Hall grew up in Laurens, South Carolina and attended Laurens High School, where she played volleyball. She was the 82nd nationally ranked recruit in her graduating class, and was high school All-American. With her high school club team, she was a two-time national champion.

==Career==
===College===
Hall played college volleyball for a total of five years, as she opted to use the extra year of eligibility granted by the NCAA due to the COVID-19 pandemic. After playing two seasons at Auburn, Hall transferred to Louisville, playing from 2019 to 2021. In her second season with Louisville in 2020, she earned AVCA Second Team All-American honors. In her final year in 2021, she was named a First Team All-American and helped Louisville finish as a semifinalist in the 2021 NCAA tournament. She was a member of the U.S. Collegiate National team as well in 2021.

===Professional clubs===

- TUR Aydın Büyükşehir Belediyespor (2021–2022)
- ITA Cuneo Granda Volley (2022–2024)
- USA LOVB Madison (2024–)

===USA National Team===

In May 2022, Hall made her national team debut when she was named to the 25-player roster for the 2022 FIVB Volleyball Nations League tournament.

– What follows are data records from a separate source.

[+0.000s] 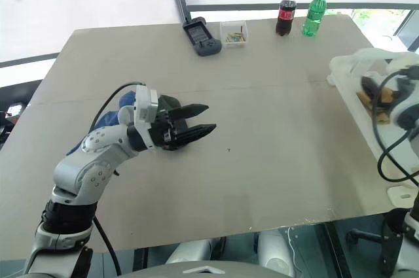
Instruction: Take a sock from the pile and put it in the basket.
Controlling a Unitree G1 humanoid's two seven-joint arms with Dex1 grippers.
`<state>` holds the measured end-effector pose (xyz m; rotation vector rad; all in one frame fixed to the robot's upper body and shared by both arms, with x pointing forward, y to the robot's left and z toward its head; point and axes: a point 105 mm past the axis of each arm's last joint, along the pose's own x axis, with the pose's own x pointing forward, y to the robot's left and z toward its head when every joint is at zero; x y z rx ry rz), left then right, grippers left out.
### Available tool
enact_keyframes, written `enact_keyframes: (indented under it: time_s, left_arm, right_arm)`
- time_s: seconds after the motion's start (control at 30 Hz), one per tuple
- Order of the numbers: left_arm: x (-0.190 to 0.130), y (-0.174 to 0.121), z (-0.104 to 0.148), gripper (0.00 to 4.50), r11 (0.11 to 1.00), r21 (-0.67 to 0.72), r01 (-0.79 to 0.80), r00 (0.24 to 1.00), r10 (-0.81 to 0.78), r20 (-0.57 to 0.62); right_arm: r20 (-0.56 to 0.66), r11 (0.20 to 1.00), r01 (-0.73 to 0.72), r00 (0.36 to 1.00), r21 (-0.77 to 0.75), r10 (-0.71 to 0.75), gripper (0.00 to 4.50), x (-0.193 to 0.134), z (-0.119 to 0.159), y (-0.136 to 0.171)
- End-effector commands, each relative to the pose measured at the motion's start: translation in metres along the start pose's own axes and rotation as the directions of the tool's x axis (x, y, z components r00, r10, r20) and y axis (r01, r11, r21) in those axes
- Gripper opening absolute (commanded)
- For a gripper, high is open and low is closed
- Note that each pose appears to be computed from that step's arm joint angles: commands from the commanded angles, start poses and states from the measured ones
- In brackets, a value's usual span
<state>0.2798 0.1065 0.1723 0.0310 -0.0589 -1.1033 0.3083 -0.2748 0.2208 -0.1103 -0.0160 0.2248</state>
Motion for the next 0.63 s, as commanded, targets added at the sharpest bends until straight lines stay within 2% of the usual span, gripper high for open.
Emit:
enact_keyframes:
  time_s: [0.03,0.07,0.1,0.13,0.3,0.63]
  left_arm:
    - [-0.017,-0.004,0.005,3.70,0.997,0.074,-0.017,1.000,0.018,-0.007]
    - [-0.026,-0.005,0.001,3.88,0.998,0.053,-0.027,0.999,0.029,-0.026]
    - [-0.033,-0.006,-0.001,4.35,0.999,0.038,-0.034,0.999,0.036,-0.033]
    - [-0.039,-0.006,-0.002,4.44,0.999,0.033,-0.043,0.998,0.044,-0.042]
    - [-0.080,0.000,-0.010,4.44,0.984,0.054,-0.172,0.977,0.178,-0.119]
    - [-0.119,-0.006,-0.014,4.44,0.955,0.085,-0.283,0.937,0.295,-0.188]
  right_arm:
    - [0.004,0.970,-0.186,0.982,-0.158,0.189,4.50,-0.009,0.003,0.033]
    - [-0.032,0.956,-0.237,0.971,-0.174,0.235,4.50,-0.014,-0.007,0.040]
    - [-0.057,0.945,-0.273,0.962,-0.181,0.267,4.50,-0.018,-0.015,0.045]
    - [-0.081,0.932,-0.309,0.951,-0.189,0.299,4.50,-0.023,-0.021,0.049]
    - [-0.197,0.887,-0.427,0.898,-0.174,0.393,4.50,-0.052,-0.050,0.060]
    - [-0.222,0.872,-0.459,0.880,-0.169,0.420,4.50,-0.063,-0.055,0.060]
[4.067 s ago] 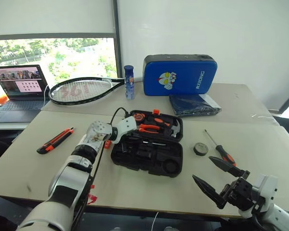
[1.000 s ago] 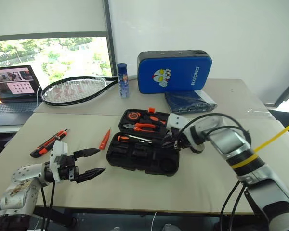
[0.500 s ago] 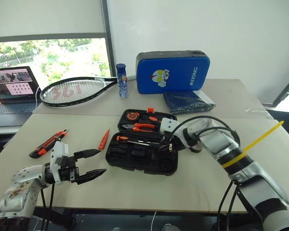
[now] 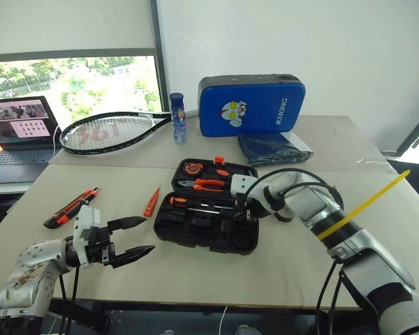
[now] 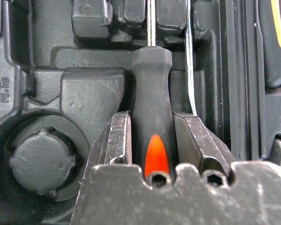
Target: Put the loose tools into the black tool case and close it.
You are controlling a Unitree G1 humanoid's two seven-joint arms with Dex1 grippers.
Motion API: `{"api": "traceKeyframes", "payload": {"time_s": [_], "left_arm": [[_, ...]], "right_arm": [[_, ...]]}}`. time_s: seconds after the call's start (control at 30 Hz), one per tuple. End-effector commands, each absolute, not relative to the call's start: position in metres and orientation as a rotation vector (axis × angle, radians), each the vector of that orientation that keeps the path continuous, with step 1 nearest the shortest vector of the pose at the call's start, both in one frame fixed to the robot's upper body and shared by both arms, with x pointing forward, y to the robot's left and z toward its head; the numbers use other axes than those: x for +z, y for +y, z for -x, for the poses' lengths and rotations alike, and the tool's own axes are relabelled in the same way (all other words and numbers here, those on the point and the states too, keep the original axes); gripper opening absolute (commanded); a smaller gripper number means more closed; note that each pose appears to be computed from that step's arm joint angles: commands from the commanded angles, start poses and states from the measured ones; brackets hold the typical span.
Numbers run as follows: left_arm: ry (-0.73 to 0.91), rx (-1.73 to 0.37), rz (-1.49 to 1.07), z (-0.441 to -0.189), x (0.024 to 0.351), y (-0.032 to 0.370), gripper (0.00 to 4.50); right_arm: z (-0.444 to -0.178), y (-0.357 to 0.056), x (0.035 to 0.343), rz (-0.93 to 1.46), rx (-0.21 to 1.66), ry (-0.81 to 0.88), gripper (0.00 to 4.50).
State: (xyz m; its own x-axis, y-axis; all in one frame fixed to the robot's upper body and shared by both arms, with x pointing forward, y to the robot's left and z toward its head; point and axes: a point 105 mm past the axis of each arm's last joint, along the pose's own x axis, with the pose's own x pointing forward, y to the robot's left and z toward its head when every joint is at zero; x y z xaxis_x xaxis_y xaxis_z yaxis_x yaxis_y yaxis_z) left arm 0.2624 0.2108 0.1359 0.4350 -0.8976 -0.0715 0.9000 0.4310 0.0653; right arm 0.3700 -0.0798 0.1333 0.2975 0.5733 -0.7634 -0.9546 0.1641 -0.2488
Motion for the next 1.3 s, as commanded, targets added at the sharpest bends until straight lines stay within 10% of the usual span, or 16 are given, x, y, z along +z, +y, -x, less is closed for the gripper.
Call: {"api": "traceKeyframes", "payload": {"time_s": [0.03,0.43,0.7,1.3], "left_arm": [[-0.008,-1.126,-0.117,-0.261,0.147,0.210,4.50],[0.001,-1.116,-0.119,-0.264,0.148,0.214,4.50],[0.003,-1.126,-0.119,-0.265,0.145,0.210,4.50],[0.016,-1.098,-0.133,-0.260,0.143,0.211,4.50]], "right_arm": [[-0.369,-0.081,0.134,0.777,1.182,0.588,1.99],[-0.349,-0.087,0.183,0.626,1.319,0.445,2.41],[-0.361,-0.077,0.158,0.681,1.257,0.411,0.03],[-0.370,-0.068,0.119,0.727,1.222,0.515,0.03]]}}
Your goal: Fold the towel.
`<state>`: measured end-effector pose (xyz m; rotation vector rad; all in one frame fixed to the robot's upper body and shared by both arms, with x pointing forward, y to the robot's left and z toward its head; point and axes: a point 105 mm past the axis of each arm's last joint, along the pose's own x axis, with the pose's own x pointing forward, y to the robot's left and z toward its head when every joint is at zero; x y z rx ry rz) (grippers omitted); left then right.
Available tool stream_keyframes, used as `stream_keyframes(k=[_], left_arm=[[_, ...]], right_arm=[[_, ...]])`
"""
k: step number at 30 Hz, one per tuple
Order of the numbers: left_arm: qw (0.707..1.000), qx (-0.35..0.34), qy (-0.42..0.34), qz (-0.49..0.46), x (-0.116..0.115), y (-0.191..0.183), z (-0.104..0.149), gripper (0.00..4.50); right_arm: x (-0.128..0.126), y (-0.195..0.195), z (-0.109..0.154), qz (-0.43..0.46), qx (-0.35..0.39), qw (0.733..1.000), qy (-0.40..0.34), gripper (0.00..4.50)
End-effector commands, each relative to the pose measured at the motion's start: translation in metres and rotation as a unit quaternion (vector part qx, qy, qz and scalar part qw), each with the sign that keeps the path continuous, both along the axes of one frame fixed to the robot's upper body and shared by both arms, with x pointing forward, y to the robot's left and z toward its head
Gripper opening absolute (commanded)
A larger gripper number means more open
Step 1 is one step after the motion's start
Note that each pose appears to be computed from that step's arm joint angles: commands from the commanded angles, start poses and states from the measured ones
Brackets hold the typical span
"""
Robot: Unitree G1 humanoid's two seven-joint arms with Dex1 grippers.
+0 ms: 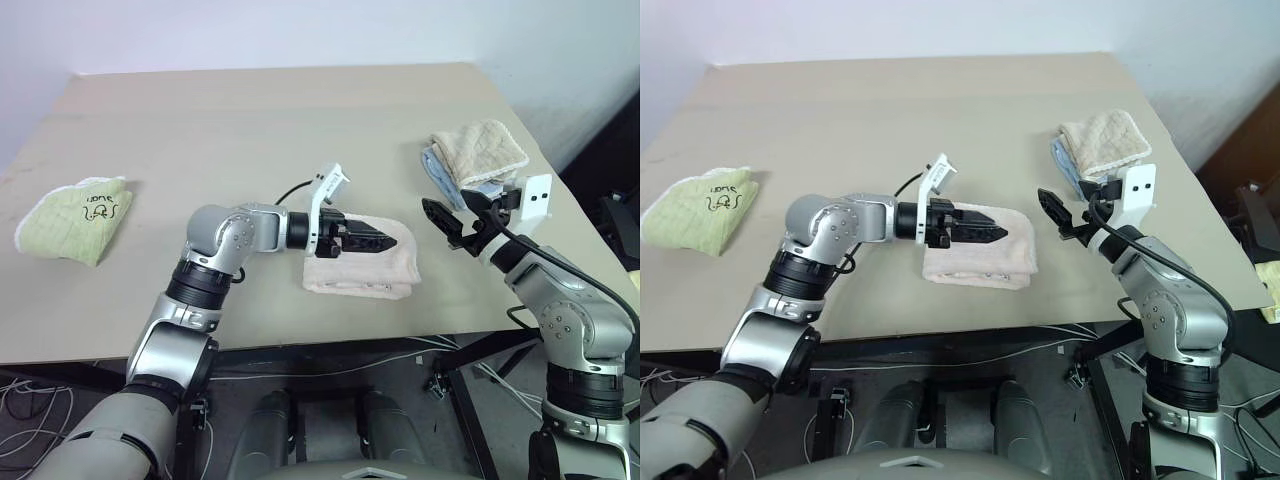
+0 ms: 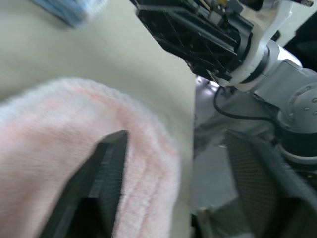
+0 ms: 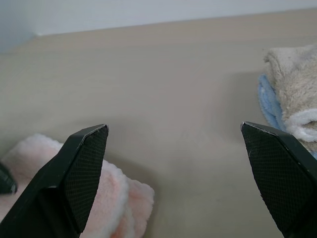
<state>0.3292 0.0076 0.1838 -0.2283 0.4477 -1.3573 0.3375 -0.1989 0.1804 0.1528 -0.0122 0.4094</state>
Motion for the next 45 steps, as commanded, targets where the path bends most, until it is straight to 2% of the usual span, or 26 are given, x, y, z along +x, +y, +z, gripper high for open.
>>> stream_keyframes(k=[1,3,5,8,12,19,20,24,28,32,34,37,40,45], left_arm=[[0.994,-0.054,-0.097,0.009,0.008,0.021,0.051,4.39],[0.987,-0.056,-0.139,0.049,0.023,0.036,0.061,4.39],[0.979,-0.041,-0.178,0.091,0.039,0.049,0.06,4.39],[0.972,0.007,-0.199,0.126,0.055,0.063,0.037,3.85],[0.975,0.023,-0.199,0.097,0.047,0.063,0.011,2.55],[0.976,-0.009,-0.208,0.067,0.036,0.054,0.004,0.02],[0.976,-0.011,-0.21,0.062,0.034,0.054,0.003,0.0],[0.971,-0.028,-0.231,0.052,0.031,0.046,0.007,0.0],[0.973,-0.028,-0.225,0.042,0.028,0.034,-0.008,0.0],[0.976,-0.023,-0.214,0.032,0.022,0.028,-0.029,0.0],[0.974,-0.031,-0.214,0.066,0.028,0.034,-0.032,0.0],[0.976,-0.051,-0.192,0.084,0.025,0.042,-0.035,0.0],[0.981,-0.021,-0.176,0.081,0.018,0.048,-0.057,0.0],[0.984,0.017,-0.137,0.113,0.026,0.058,-0.077,0.0]], right_arm=[[-0.001,0.001,0.018,0.014,0.021,1.0,-0.019,4.5],[-0.002,0.01,0.024,0.038,0.028,0.999,-0.022,4.5],[-0.005,0.023,0.031,0.073,0.026,0.997,-0.029,4.5],[-0.007,0.041,0.033,0.111,0.023,0.993,-0.032,3.96],[-0.003,0.061,0.023,0.134,0.013,0.991,-0.023,2.65],[-0.008,0.081,0.013,0.173,0.015,0.985,-0.015,0.18],[-0.008,0.082,0.011,0.176,0.013,0.984,-0.014,0.04],[-0.004,0.084,0.009,0.178,0.026,0.984,-0.004,0.04],[0.016,0.079,-0.019,0.13,0.011,0.99,0.044,0.04],[0.016,0.087,-0.036,0.133,0.042,0.988,0.068,0.04],[0.011,0.092,-0.06,0.13,0.047,0.986,0.09,0.04],[0.012,0.094,-0.075,0.11,0.068,0.986,0.102,0.04],[0.013,0.097,-0.086,0.107,0.062,0.986,0.11,0.04],[0.019,0.088,-0.087,0.093,0.039,0.99,0.1,0.04]])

Hall was named to the roster for the FIVB World Championship. She saw limited playing time in the tournament, but notably had 12 points in a match against Germany, with 6 kills, 3 blocks, and 3 services aces. She also recorded 2 kills in a match against Serbia. The U.S. finished in fourth place.

==Personal life==

In 2022, she married Duncan Hall. The two met while she was playing in Louisville.

In early 2025, Hall announced her pregnancy.

==Awards and honors==

===Clubs===

- 2021–2022 BVA Cup – Gold medal, with Aydın Büyükşehir Belediyespor.
- 2021–2022 CEV Challenge Cup Bronze medal, with Aydın Büyükşehir Belediyespor.